Ridcully didn't seem too pleased by that. "What am I employing you for, man? Can't you use that Thinking Thingie of yours?"
"That's an Out Of Cheese Error in the making if I've ever seen one," Ponder muttered darkly.
The Archchancellor shrugged. "Then it's probably because of quantum. It usually is."
Meanwhile, Mrs Ogg had sidled over to Snape and gave him a friendly grin. "Can I ask you a question, Mr Potions Master? What do you get when you distil apples, yeast, honey, and a handful of ants?"
Snape stared at her for a moment while everyone in the room fell silent. When he finally spoke, there was a hint of amusement in his voice. "Apple brandy."
"S'called Scumble when it's made from Lancre apples." With a smile, the fat little witch held out her hand. " I'm pleased to meet you, Professor.

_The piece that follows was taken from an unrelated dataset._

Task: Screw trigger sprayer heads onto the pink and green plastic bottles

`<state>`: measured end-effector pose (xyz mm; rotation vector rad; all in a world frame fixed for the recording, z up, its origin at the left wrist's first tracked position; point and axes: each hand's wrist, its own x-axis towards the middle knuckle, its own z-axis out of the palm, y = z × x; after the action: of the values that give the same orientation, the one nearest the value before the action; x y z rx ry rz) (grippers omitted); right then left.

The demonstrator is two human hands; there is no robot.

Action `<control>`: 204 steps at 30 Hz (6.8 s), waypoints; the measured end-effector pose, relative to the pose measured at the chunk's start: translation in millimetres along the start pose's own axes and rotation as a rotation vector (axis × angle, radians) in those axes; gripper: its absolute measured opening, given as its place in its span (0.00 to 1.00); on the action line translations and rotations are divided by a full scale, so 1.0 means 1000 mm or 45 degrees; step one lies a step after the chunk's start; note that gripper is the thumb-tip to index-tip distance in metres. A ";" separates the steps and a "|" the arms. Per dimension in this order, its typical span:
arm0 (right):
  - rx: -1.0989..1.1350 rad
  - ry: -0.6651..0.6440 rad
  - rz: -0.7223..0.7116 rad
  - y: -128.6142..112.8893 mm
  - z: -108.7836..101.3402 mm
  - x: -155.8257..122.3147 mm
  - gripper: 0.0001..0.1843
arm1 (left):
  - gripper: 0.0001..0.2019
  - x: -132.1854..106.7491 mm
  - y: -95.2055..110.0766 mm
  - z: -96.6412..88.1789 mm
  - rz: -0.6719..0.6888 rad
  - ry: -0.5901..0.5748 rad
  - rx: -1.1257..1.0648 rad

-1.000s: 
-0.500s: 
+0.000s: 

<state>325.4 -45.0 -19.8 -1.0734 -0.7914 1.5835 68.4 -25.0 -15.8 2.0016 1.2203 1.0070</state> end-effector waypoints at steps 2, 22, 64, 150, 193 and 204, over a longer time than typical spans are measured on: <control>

I'm Gytha Ogg, but you may call me Nanny."
+++
The last inhabitant of Discworld Draco ever saw was the Librarian, who was waving goodbye with one of his feet while dangling from a bookshelf high over their heads.
Then it was just him, Snape, and the maze of shelves in the darkness that was only pierced by the glow of their wands.
Draco felt the magic starting to change while they were walking along what felt like miles and miles of books. There could be no doubt, they were getting closer to the world they belonged to.
Draco took a deep breath. He was going home.
It took him a while until he'd worked up the courage to break the silence. "Professor?"
Snape kept on looking ahead. "Yes?"
"If the war is over, and you are Headmaster of Hogwarts... does that mean we won?"
For a moment, Snape seemed to consider the question.
Then he shrugged and replied with a sigh, "That, Mr Malfoy, probably depends on your definition of 'we'."